Open jpfairbanks opened 4 years ago
Great question!
My notion of D(R x -) open dynamical system (where D(R x -) is the monad that takes a set X to the probablility distributions on R x X where R is the real numbers) is a very similar notion to the notion of Markov Decision Process (from wikipedia). Namely, it consists of a set S of states, for each state s a set A_s of actions available in that state, and a we have for each state s and action a valid in s a distribution on pairs of rewards and next states, that is, p((r, s') | s, a). From this we could marginalize to a distribution on new states and a distribution on rewards, which is closer to the definition given in wikipedia.

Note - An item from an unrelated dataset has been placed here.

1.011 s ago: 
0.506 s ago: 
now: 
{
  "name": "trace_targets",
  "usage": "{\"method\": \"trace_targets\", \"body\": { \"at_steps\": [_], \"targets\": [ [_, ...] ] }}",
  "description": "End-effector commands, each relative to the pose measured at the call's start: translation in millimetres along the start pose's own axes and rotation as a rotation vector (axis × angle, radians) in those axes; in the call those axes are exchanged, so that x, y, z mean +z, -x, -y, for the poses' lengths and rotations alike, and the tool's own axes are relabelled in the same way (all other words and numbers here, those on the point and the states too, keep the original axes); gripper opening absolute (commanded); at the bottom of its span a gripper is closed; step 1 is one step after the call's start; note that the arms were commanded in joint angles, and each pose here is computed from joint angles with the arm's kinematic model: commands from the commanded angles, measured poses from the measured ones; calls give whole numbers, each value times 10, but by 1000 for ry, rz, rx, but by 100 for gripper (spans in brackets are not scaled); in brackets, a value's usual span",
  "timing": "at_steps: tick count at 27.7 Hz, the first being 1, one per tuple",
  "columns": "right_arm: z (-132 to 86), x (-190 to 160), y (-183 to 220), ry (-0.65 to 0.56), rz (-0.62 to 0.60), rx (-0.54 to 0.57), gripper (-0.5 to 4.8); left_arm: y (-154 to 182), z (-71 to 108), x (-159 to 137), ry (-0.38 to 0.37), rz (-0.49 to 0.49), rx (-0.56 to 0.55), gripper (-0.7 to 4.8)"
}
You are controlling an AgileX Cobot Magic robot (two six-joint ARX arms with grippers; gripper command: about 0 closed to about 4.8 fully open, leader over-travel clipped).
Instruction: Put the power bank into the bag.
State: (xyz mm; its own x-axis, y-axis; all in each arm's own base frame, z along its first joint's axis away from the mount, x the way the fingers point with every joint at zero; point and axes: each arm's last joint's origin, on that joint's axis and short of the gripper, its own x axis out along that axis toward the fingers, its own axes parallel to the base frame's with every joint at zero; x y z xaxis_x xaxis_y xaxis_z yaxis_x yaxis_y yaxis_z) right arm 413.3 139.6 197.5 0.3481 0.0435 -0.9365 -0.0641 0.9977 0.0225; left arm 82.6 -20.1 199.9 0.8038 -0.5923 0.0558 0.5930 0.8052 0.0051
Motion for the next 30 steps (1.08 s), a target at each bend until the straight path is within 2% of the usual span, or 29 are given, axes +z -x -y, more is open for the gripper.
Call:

A POMDP is slightly more complicated since there is the addition of an observation set and observation probabilities. The observation probabilities can be understood as a D(R x - )-lens, but I'm not sure how well the formalism fits this case.
It would be very interesting to build an MDP solver based on exploiting the hierarchical structure of large scale MDPs. For example you could have multiple agents making decisions and wire them together via an operad. Then in order to create an optimal policy, you would use the operad structure to assemble optimal policies for the big system from optimal policies for the little systems. If this led to a faster algorithm for MDP solving, that would be a significant achievement for ACT.
Hi Jaz, How do your open markov systems relate to things like Markov Decision Processes and Partially Observed Markov Decision Processes.
From wikipedia:
It seems like POMDPs are an established framework for modeling agents that interact with an environment. Can they be explained with this CT machinery?